Параметр Job Title нужен для задания подписи к выравниванию.
Параметр Database определяет базу данных, по которой будет осуществлён поиск, в моё случае это SwissProt.
Дополнительно можно сузить поиск по таксономической единице при помощи поля Organism, я решил ограничиться белками Архей.
Из параметров алгоритма я решил изменить дефолтные длину слова (3) и ограничение по количеству выдаваемых результатов (10).

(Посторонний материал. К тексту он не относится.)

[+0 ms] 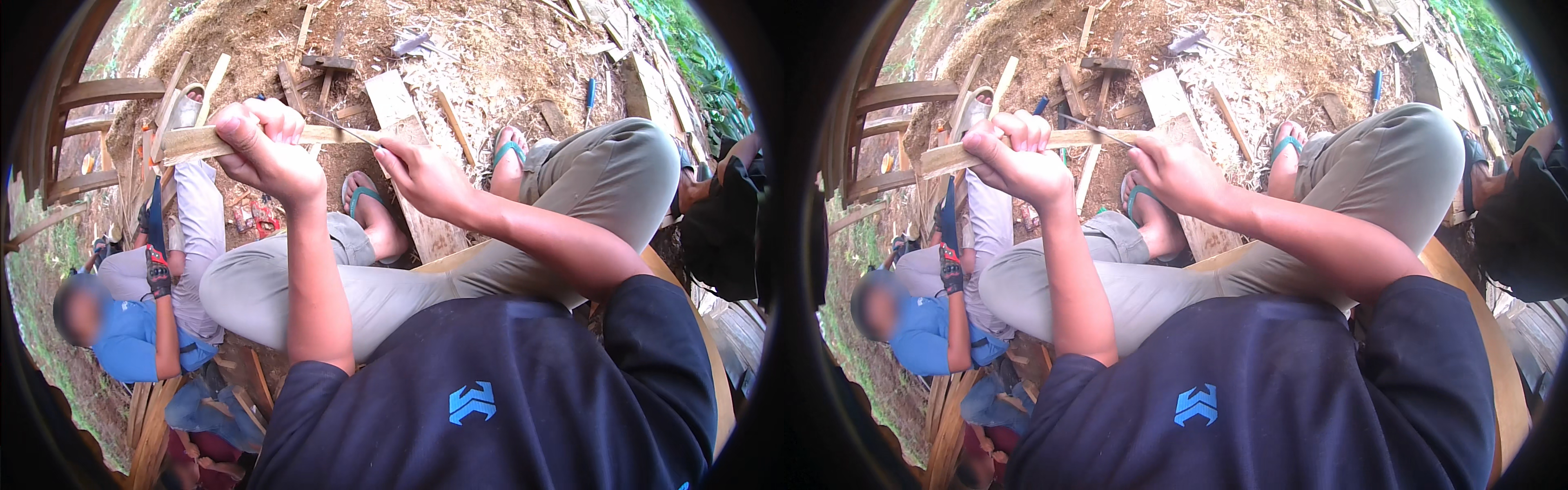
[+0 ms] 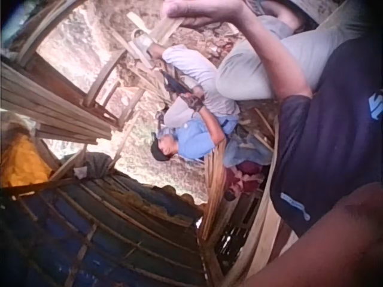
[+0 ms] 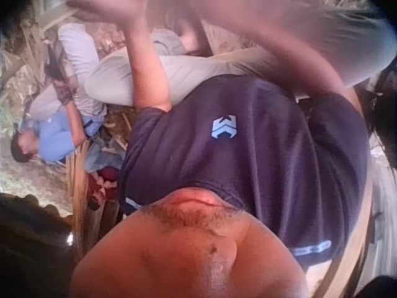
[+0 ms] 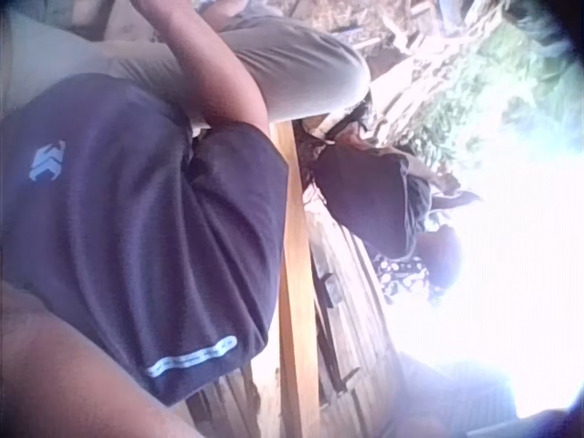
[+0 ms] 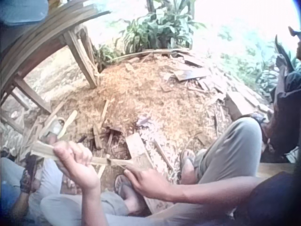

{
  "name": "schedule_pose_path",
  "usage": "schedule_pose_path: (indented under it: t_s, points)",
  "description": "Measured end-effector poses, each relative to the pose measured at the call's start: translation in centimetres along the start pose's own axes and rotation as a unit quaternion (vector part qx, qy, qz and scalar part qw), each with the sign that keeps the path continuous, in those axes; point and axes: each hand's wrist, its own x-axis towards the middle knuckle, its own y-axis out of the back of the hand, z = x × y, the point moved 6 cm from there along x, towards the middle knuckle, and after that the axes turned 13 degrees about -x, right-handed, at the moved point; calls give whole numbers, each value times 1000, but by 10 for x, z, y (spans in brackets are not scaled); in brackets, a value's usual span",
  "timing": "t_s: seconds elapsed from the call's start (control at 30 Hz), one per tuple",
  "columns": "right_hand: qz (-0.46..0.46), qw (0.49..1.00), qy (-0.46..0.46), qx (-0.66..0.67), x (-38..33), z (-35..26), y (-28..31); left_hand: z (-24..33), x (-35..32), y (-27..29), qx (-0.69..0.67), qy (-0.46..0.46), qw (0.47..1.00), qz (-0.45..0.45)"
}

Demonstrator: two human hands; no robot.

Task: The person sits on the ground and uses a knife to shave and shape a thin strip of wood. They repeatedly scrape the surface of the wood to create thin shavings, occasionally pausing to inspect the piece.

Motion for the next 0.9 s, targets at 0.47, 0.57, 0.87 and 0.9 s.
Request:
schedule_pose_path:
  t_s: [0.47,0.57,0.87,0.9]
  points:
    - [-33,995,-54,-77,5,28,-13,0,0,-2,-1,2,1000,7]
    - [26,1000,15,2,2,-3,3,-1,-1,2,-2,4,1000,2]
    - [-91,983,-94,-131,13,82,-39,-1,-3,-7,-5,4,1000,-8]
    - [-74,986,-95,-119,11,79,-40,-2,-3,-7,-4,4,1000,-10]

Получилось вот такое выравнивание.
Из него я решил отобрать для дальнейших манипуляций другие белки семейства CetZ из Haloferax volcanii (их как раз 5). Их множественное выравнивание через программу muscle с визуализацией в JalView иллюстрирует, что все они в действительности имеют достаточную степень идентичности. На это указывает, в частности, не менее 18% абсолютно идентичных (для всех белков) аминокислотных позиций, а также наличие общих для всех белков вариабельных участков (колонки 237-270 и 372-402).
Мной был выбран полипротеин вируса леса Семлики, который можно найти в Uniprot по следующим данным: ID POLN_SFV; AC P08411. Из продуктов разрезания меня заинтересовал мРНК-кэпирующий белок nsP1, занимающий позиции с 1 по 537 АК. Вот его последовательность в fasta-формате.

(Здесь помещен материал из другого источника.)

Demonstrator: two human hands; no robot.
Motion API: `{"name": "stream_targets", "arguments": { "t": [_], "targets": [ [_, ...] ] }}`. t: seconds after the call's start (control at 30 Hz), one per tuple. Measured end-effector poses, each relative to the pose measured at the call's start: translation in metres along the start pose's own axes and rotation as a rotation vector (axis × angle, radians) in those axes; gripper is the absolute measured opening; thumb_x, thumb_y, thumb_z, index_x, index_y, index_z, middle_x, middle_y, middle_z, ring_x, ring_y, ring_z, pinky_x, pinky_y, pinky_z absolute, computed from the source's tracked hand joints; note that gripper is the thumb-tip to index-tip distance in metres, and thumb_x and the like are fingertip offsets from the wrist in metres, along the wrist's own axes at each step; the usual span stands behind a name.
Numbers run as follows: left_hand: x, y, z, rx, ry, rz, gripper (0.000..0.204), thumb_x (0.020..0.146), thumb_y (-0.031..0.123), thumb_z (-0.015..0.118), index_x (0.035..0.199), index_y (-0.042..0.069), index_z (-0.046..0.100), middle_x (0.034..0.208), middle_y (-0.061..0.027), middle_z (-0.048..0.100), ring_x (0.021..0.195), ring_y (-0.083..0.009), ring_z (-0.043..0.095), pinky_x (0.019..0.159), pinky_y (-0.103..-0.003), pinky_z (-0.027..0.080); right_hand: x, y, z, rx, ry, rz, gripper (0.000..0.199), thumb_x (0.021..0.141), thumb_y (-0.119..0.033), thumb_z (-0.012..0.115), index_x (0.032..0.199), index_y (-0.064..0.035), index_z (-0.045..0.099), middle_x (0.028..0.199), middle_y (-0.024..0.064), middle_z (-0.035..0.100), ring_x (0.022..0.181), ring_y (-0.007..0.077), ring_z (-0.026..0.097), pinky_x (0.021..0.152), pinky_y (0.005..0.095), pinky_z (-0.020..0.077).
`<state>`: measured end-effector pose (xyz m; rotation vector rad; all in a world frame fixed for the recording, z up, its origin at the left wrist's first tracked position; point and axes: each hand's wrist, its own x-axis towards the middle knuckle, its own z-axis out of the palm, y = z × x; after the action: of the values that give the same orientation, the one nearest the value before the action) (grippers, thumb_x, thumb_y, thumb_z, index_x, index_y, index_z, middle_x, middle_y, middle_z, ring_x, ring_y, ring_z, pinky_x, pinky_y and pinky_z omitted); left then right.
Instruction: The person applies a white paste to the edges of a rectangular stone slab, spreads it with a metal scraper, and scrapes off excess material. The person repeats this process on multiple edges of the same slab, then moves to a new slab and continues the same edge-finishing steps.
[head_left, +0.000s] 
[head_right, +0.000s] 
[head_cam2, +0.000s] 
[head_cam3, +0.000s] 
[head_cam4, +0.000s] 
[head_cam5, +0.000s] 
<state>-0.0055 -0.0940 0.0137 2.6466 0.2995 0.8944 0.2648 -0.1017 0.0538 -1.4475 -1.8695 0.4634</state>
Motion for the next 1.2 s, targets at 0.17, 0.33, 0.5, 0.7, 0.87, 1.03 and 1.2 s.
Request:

Выравнивание в BLAST обнаружило в качестве ближайших гомологов полипротеины из различных вирусов. Их выравнивание при помощи muscle в последующей визуализацией в JalView показывают очень высокий уровень схожести: более половины позиций содержат одну и ту же аминокислоту во всех белках.
При введении ограничения по вирусным белкам количество находок возросло с 26 до 28, пополнившись полипротеинами из двух штаммов вируса мозаики огурца.

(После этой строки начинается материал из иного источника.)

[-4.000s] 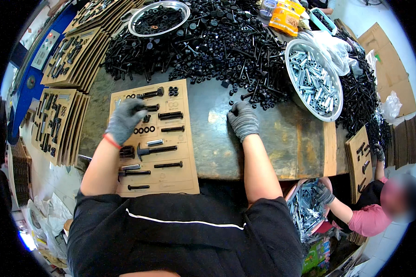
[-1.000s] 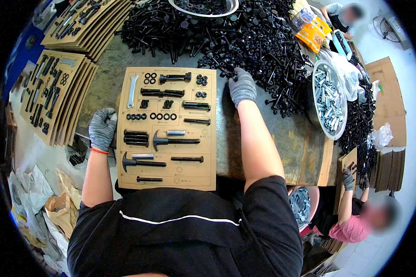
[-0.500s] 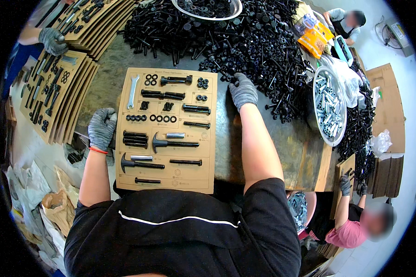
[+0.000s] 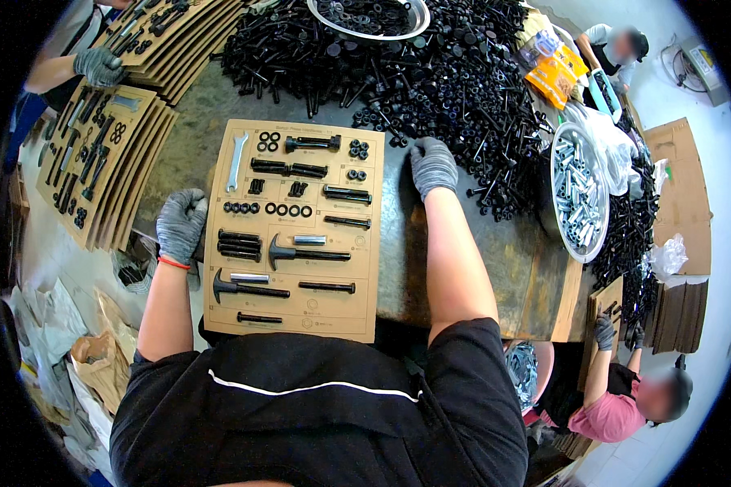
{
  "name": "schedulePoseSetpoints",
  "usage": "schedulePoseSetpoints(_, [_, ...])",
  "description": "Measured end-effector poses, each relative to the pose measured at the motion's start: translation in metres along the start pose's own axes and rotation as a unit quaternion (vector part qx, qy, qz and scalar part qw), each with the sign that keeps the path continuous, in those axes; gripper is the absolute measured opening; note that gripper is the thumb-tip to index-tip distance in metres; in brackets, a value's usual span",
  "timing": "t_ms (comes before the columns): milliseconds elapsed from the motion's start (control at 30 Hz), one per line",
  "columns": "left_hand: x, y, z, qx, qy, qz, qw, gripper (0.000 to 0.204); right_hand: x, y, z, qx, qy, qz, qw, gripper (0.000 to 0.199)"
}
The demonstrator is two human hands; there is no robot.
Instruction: The person arranges various metal tools and hardware onto a cardboard backing sheet. They pick up hammers, bolts, washers, and a wrench from piles on the table and place them into designated slots on the board. The person repeats this process to complete multiple tool kit assemblies.
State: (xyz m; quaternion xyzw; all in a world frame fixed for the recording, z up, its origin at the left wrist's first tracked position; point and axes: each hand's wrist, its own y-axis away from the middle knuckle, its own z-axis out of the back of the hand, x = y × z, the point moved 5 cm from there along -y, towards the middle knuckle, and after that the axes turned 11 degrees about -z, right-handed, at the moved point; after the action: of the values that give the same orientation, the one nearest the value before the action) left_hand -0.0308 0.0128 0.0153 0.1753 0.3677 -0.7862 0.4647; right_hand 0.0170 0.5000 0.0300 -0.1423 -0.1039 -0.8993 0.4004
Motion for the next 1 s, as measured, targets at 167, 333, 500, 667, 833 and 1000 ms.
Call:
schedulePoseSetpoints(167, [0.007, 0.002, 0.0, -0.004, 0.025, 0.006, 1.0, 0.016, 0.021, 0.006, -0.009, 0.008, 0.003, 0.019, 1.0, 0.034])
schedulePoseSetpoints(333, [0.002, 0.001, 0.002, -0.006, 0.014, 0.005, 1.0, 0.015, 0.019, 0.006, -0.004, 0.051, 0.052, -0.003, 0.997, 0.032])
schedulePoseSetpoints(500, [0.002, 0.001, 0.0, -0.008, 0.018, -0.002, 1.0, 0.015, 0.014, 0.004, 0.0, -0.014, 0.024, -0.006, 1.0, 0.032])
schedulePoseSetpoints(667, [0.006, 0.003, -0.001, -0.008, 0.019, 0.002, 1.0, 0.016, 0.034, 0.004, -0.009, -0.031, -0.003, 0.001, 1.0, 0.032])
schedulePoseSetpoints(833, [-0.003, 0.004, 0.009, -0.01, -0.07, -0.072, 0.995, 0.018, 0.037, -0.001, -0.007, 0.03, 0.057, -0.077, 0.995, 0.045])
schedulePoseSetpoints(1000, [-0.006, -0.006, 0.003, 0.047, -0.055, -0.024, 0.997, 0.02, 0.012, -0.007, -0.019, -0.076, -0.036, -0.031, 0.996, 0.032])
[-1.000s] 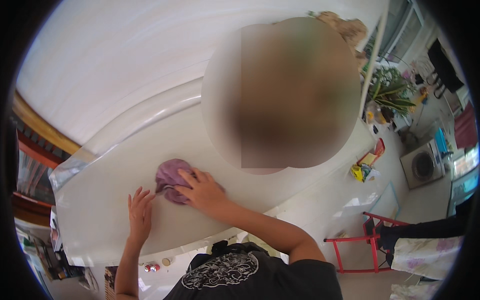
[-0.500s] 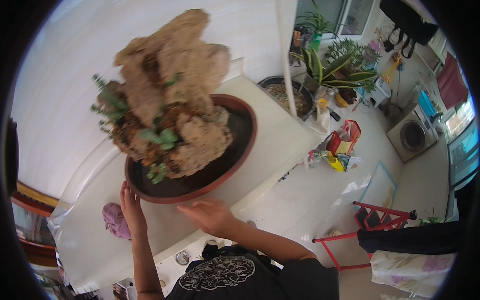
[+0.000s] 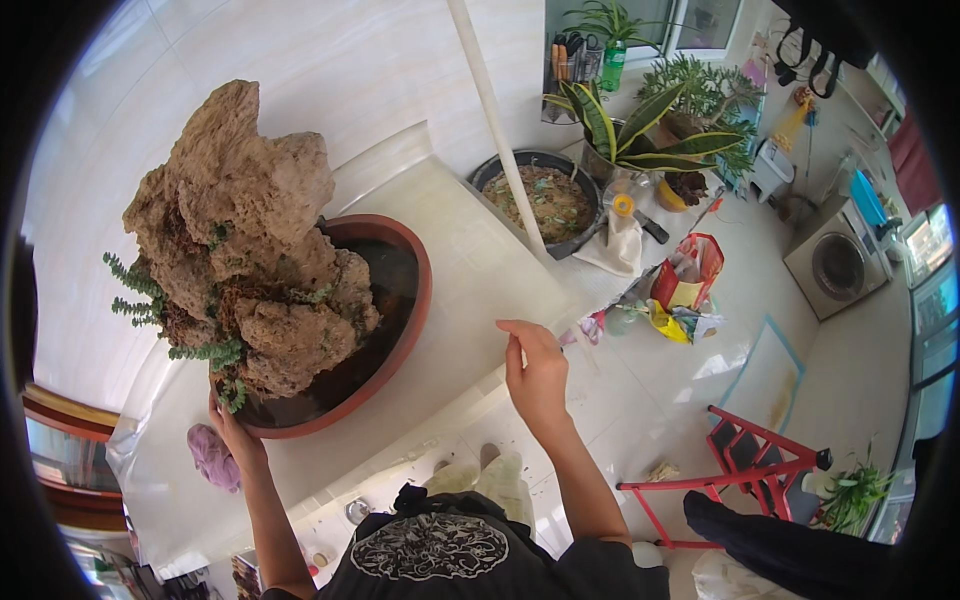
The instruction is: The person moves a large potted plant aside on a white surface, then wipes the surface with a purple cloth. They smooth a plastic sheet over the surface and continue wiping around the plant before moving the plant back into position.
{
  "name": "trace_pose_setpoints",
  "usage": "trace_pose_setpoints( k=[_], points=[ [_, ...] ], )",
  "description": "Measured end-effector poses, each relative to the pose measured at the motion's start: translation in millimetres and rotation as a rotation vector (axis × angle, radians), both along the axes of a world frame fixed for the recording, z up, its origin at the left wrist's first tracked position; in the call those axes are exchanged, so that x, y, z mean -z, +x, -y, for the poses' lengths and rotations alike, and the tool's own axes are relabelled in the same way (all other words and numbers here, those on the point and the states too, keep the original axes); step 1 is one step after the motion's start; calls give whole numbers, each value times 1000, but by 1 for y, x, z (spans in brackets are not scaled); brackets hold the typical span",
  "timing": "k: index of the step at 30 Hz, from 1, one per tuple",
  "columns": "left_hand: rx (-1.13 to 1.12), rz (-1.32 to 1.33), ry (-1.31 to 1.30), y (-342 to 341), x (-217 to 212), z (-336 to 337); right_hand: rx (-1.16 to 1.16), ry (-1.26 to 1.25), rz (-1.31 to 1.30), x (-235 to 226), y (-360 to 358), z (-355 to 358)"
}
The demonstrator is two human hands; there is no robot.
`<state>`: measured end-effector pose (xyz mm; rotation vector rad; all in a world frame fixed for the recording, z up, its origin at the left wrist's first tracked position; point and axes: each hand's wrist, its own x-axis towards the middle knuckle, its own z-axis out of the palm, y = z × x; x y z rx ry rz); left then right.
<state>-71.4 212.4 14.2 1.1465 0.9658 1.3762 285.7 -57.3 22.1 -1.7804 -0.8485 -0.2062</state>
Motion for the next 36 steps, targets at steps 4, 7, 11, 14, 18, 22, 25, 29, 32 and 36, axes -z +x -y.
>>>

Параметр E-value показывает, сколько белков с таким же или лучшим score ожидаемо могли бы быть получены при случайном поиске в базе данных. Соответственно, число записей в базе данных прямо пропорционально E-value.
Взяв за образец полипротеин из вируса полосатой мозаики ячменя, посчитаем, какую часть записей в SwissProt занимают записи о вирусных белках. Для этого найдём соотношение их E-value: 0,0007/0,017. Итого получается, что вирусные белки занимают примерно 4% SwissProt.